(YOUR TASK) Extract, unchanged, each line of the listing below from its first line through the line that contains "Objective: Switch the", inclusive, and nothing else.

(EXERCISE DATA)
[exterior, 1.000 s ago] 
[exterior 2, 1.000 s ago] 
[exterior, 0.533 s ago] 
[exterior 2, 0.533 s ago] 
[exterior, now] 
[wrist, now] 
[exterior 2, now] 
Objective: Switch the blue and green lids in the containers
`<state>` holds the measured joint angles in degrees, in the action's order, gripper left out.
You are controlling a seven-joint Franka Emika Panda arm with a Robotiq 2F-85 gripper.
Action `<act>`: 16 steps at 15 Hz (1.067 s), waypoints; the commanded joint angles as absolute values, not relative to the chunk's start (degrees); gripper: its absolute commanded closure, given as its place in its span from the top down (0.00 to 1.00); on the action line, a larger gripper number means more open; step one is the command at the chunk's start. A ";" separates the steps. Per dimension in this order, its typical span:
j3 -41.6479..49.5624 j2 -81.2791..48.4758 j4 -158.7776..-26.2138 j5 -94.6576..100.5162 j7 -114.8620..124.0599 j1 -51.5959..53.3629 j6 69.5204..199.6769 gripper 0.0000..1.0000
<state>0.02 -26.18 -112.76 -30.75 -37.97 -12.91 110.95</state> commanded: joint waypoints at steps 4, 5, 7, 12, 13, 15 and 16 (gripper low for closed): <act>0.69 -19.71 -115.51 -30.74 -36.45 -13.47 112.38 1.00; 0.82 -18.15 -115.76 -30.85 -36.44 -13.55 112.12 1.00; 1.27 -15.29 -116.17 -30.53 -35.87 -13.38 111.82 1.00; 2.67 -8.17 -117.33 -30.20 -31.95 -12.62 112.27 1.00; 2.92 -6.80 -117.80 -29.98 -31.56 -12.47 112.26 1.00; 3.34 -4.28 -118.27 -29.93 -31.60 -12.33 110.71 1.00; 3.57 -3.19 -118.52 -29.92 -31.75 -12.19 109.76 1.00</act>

(EXERCISE ANSWER)
[exterior, 1.000 s ago] 
[exterior 2, 1.000 s ago] 
[exterior, 0.533 s ago] 
[exterior 2, 0.533 s ago] 
[exterior, now] 
[wrist, now] 
[exterior 2, now] 
Objective: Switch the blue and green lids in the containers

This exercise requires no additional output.